LED candles are often a small microcontroller of some sort (to create a flicker effect) and one or more LEDs. Aside from on (flickering) and off, what other cycles or modes do your candles exhibit?

You size the power supply based on the maximum current that the load will draw at a given moment. Your question implies you might think you need to measure the average current drawn over some period of time, but this would be more for calculating power consumption, not current draw. (See Olin's Q&A about calculating power supply requirements.)

If you measure current when the candle is operating at maximum brightness (or whatever constitutes its maximum setting), this will give you the amount of current required, and can be summed with the other devices to inform your power supply choice. For example, if you measured 100mA for the highest-draw LED candle, you could likely assume that 500mA is sufficient to operate them all. I would always recommend adding some overhead for things like inrush current, etc. Remember, the load determines the current draw, not the capability of the power supply. Therefore, having a power supply rated for more current just means it can handle more than may be needed.

A 3V 1.67A power supply can be found for less than $6 (example at All Electronics). This is just based on a guess -- you'll need to measure the candles to be sure.
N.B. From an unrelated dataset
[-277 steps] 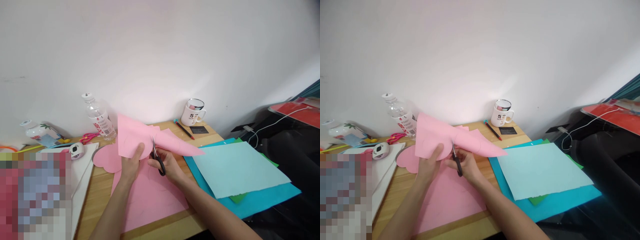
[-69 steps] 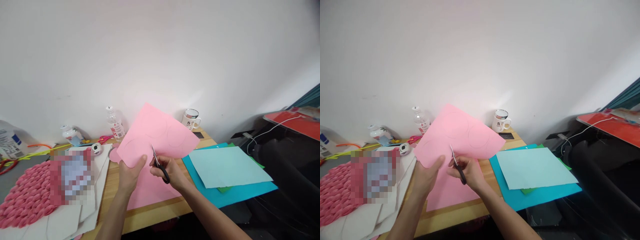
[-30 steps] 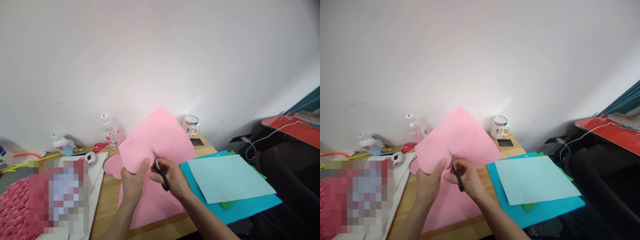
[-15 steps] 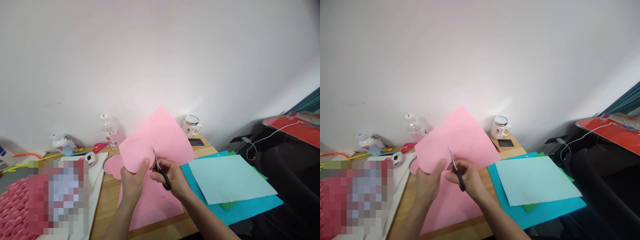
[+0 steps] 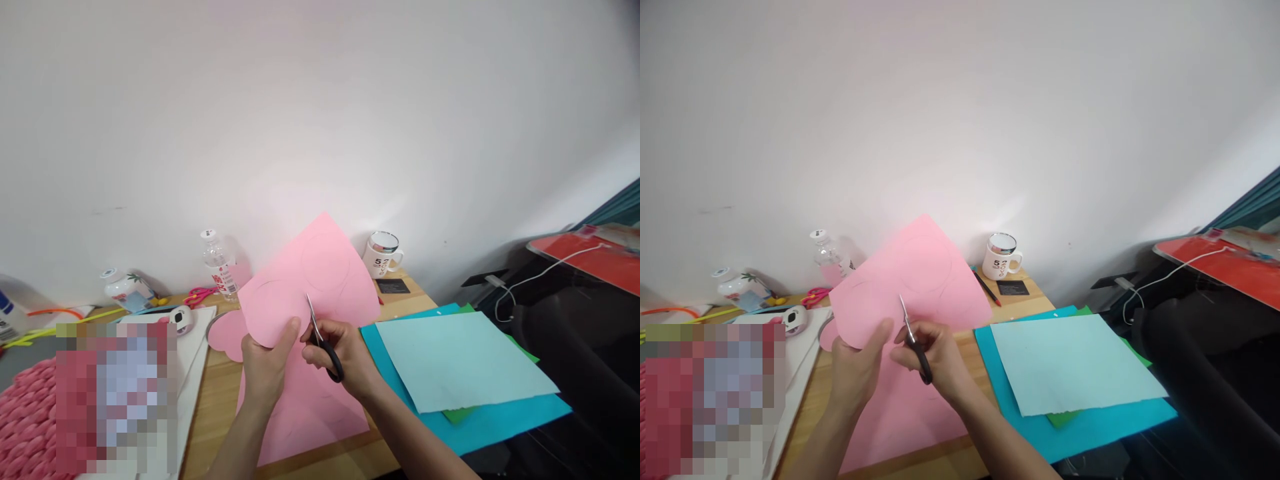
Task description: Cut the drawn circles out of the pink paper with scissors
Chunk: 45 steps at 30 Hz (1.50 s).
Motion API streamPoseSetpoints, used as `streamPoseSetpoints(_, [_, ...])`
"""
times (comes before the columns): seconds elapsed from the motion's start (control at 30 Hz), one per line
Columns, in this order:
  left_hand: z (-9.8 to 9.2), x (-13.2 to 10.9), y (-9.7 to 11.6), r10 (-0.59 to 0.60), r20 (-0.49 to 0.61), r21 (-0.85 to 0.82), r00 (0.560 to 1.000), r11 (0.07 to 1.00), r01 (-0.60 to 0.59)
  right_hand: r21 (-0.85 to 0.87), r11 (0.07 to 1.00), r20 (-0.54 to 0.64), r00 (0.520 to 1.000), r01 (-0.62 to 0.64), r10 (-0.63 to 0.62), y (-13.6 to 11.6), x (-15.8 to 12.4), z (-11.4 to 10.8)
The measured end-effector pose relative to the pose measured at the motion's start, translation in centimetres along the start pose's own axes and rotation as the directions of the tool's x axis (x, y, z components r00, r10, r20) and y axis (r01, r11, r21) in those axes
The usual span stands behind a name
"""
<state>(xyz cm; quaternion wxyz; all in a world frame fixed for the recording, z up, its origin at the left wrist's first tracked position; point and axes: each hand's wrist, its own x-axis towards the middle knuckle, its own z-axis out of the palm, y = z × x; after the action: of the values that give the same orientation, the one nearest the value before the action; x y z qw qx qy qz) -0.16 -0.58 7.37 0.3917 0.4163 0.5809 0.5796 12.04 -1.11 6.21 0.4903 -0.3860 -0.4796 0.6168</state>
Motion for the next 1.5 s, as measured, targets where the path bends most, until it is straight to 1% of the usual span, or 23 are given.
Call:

Keep in mind you could just purchase something like a Meanwell LRS-50-3.3 for less than$15 USD (example at Mouser), and have 10 amperes available for whatever 3V applications you want. (That supply is 3.3V but adjustable from 2.97 to 3.6V.) It's extremely doubtful your candles require anywhere near that much, so for the price, the problem is solved without having to spend too much time measuring and calculating the requirements more precisely.

If you want to measure the current, you only need to do it once. If the batteries have a voltage of 3v, and the current is 100ma, then as long as you supply 3v continuously, then the current will stay at 100ma. The reason the current changes over time is because the batteries voltage is changing, which effects the led circuit. Your power supply voltage will not change over time.

..now that being said. You probably don't have to measure anything. Lets look at the LEDs that run on 2 C batteries. Just ballparking here, an alkaline c battery can supply 8Ah at 1.5v. There's 2 in series, so 8Ah at 3v. Lets say you discharge this completely in 24 hours. That's 8000/24 = 300ma, which is not much in terms of AC adapters, and that's a very high estimate of the current draw. You shouldn't have much trouble finding a 2A 3V supply. That can easily power 6 of the C battery lights. If you measure them I think you will find that you can actually run at least twice as many as that. The AA lights will draw much less.

• That's along the lines of my thinking. However the chief concern I have is that because each is on a built-in timer, the LEDs aren't on all the time (5 hours each day), so I'm unsure if the load suddenly spikes at these state changes. I do have a 3V ~300mA AC adapter on hand, which outside of any spikes should be able to handle all 5 candles in parallel since I only need to change batteries every several weeks, but I want to make sure that I don't fry it or worse if it is momentary expected to supply, say, 5A. Commented Jun 18, 2018 at 18:20
• Oh, I see. You should measure the current when the LED is on and just budget for all of them being in that state. Nothing is going to fry if you draw too much current, the wall wart may get hot, but it will probably have an over-current or over temp shutoff. Basically I was trying to say that 2A will probably be more than enough. I would just try it.